* **REQUIREMENT**: Here is a block of records. Copy every line in it that includes "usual".

* **SUPPLIED DATA**:

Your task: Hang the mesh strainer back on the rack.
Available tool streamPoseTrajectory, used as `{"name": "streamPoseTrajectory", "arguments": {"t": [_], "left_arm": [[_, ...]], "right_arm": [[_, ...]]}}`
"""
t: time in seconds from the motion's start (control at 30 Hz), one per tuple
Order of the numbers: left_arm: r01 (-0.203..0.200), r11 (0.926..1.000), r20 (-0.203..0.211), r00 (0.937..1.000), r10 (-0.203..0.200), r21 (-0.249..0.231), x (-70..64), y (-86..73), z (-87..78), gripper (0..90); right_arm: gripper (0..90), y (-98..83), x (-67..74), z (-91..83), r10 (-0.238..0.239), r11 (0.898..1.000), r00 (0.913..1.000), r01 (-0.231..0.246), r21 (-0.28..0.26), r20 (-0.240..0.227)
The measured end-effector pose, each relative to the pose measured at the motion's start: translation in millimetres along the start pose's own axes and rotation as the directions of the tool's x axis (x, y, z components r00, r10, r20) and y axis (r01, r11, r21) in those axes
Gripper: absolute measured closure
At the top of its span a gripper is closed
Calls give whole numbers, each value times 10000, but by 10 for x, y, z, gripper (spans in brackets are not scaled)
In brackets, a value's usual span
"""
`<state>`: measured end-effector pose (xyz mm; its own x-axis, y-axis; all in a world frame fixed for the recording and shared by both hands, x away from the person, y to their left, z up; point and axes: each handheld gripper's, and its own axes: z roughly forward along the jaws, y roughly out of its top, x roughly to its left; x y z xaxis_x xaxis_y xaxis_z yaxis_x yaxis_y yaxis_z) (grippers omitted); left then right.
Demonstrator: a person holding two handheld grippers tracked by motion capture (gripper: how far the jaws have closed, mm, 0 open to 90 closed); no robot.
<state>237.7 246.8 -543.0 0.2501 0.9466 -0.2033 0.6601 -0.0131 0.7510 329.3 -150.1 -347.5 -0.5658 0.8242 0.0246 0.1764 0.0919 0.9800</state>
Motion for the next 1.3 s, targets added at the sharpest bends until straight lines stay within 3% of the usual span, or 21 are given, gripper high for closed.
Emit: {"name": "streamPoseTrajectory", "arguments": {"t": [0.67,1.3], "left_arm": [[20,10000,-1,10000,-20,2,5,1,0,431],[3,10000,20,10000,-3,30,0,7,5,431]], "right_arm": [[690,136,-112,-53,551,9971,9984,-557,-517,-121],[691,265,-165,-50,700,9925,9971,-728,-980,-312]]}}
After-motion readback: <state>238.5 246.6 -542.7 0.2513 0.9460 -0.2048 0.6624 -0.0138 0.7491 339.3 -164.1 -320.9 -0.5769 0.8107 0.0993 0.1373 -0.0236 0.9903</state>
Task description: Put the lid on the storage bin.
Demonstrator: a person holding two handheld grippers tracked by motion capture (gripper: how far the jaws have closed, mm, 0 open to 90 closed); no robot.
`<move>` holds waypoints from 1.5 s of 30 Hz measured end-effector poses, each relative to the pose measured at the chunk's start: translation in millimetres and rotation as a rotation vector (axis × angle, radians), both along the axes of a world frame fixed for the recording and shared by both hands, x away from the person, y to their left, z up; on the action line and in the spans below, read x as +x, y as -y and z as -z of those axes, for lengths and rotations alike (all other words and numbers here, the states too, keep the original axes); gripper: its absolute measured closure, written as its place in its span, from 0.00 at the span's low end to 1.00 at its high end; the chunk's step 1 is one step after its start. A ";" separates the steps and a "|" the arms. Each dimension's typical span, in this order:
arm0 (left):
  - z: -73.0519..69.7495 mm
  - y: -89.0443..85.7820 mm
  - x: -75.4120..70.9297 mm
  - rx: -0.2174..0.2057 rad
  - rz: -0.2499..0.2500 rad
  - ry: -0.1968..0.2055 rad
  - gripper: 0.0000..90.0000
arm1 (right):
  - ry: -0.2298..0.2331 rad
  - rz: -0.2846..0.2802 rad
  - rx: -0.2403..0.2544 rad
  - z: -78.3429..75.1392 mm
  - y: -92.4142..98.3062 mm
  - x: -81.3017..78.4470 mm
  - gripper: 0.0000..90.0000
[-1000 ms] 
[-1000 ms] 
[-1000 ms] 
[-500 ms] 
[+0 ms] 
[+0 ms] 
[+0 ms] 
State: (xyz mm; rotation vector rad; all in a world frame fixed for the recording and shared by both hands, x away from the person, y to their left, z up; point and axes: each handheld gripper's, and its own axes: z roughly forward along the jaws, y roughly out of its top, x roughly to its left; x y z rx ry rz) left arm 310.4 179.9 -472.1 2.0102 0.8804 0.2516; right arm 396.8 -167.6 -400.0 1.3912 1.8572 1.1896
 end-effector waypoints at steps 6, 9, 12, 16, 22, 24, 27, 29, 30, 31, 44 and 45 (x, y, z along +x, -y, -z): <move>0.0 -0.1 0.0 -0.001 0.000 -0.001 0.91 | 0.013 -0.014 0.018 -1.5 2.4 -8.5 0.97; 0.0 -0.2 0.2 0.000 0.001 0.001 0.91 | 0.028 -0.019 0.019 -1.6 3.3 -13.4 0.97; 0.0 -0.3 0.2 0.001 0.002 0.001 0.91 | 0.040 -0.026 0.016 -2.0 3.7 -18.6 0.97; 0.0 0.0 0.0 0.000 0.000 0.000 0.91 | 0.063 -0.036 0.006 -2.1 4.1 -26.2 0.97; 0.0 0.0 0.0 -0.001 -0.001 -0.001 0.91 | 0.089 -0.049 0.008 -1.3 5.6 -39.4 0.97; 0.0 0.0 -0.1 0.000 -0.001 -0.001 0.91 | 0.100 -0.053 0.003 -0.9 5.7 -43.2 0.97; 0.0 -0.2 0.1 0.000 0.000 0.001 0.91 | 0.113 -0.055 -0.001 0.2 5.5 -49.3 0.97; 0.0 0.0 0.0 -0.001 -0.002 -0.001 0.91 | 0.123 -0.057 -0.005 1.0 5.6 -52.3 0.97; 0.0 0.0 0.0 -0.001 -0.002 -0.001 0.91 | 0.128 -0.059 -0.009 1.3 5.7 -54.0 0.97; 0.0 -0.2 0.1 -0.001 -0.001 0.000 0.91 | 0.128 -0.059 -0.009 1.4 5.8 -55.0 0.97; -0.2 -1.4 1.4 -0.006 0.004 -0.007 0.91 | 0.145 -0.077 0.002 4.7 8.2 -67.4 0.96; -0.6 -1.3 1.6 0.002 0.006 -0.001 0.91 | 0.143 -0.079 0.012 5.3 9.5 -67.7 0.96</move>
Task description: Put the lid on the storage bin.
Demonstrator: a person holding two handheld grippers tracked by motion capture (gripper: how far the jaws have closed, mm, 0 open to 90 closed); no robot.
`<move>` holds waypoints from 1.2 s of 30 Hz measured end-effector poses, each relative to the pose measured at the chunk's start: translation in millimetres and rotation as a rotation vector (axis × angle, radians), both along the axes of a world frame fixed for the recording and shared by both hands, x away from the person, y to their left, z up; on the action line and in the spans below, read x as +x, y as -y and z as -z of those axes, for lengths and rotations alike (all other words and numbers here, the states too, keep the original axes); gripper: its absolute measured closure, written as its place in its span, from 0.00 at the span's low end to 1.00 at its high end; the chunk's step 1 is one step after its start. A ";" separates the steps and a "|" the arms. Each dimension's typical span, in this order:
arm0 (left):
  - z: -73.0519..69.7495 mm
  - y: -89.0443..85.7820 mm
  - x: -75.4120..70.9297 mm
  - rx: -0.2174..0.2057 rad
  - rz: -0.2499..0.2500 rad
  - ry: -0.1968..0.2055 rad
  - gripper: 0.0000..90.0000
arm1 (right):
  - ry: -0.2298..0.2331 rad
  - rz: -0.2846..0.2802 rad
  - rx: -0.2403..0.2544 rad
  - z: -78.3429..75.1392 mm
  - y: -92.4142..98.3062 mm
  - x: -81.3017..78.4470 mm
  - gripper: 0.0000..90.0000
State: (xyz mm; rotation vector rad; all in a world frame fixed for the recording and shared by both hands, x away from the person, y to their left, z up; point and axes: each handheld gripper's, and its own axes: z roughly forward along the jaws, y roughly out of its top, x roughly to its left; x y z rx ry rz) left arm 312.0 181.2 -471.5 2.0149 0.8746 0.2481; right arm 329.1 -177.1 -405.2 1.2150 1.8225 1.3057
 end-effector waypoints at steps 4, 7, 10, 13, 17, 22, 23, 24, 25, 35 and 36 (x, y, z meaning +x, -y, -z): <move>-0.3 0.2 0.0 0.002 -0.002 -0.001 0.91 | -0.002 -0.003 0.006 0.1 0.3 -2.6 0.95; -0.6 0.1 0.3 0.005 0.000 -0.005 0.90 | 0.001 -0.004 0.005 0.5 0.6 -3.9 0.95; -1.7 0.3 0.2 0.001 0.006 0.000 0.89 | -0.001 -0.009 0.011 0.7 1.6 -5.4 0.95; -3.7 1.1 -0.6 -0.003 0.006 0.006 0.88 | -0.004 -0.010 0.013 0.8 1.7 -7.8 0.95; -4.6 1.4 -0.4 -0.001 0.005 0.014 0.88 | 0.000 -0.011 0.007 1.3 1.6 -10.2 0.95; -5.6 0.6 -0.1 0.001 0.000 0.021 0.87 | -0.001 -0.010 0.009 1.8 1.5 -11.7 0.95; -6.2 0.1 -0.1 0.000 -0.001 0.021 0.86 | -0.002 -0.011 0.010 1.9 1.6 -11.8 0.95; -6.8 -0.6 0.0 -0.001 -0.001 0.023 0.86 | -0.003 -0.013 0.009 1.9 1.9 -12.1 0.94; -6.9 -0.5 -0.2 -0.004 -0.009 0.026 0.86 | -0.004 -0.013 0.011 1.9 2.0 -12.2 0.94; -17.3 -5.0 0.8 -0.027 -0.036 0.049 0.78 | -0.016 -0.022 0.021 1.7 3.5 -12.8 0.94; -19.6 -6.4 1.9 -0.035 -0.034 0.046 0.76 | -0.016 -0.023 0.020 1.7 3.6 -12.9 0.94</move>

* **COMPLETED EXERCISE**:
In brackets, a value's usual span
Motion for the next 1.3 s, targets added at the sharpest bends until straight lines stay within 3% of the usual span, or 21 are given, gripper high for closed.

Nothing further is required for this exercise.